The lack of a guaranteed source of funding and cooperation among local intelligent agencies and inadequate skilled human resource are some of the many challenges inhibiting the fight against cybersecurity and its related crimes in the country, the Minister of Communications, Mrs Ursula Owusu Ekuful, has noted.
These challenges, in addition to some legal limitations, she said, were affecting the effective enforcement of cybersecurity in the country, particularly within the public sector, in line with global best practices.
“This explains why the Ministry of Communications, working with the members of the National Cyber Security Inter-Ministerial Advisory Council (NCSIAC) and other stakeholders are introducing a Cybersecurity Bill,” she said.
Mrs Owusu Ekuful was speaking during the opening of a three-day retreat organised for the members of the Parliamentary Select Committee on Communications by the ministry in Ada last Saturday.
Initiatives to curb the menace
In spite of the difficulties confronting the ministry in dealing with the security breaches and threats within the cyberspace, the Minister said her outfit was “working tirelessly to achieve the objectives set out by the ministry”.
She outlined a number of initiatives being rolled out by her ministry to face the challenges head-on.
She said, the establishment of the National Cyber Security Technical Working Group (NCSTWG), for instance, had been instrumental in many of the initiatives being undertaken by the ministry in fighting the menace.
Again, she said, the ministry had set up a National Cyber Security Secretariat, which has metamorphosed into a National Cybersecurity Centre (NCSC), to serve as a focal point for the convergence of all cybersecurity activities in the country.

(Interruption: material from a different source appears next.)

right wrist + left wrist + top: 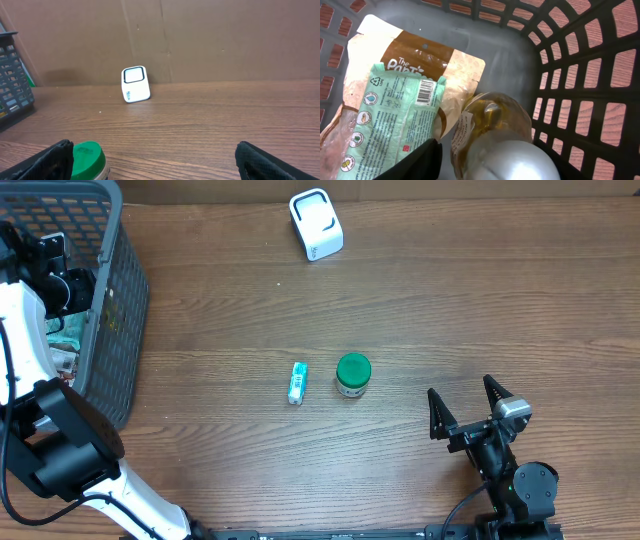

Spearheaded by the ministry, she said, the nation had also began developing its national incident response capabilities with the establishment of a Computer Emergency Response Team (CERT) at the National Communications Authority and a Security Operations Centre (SOC) at the Bank of Ghana to deal with cybersecurity incidents in all spheres of the country’s economy.
In addition to these interventions, the minister also added that the country was collaborating with some key stakeholders both home and abroad, such as the Council of Europe and the African Union Commission, to deal with the borderless nature of cybersecurity.
Capacity building retreat
The retreat was aimed at building the capacity of the committee members in the area of cybersecurity and to offer them an opportunity to review and make inputs into the draft Cybersecurity legislations (Cybersecurity Bill) and Interception Bill and the revised National Cybersecurity Policy and Strategy.
Personnel from the National Cyber Security Centre demonstrated to the committee members how their technological gadgets could be hacked.
It was attended by officials from the Ministry of Communications, members of the Legislative Drafting Division of the Office of the Attorney General’s Department and some personnel from the National Cyber Security Centre.
The chairman of the committee, Mr Kennedy Ohene Agyapong, for his part, said that cybersecurity was becoming “a torn in our flesh” and that it was imperative for them to come together to find a cure to the menace.
“We are here to educate ourselves and as policy makers, and to make an input into a draft bill that is going to be presented to the floor of Parliament”, he said.
The ranking member of the committee, Alhaji A.B.A. Fuseini, also added that there was no country in the world today that could claim immunity from cybercrime and that what the country ought to do was to build a strong and resilient cybersecurity systems to protect its cyberspace.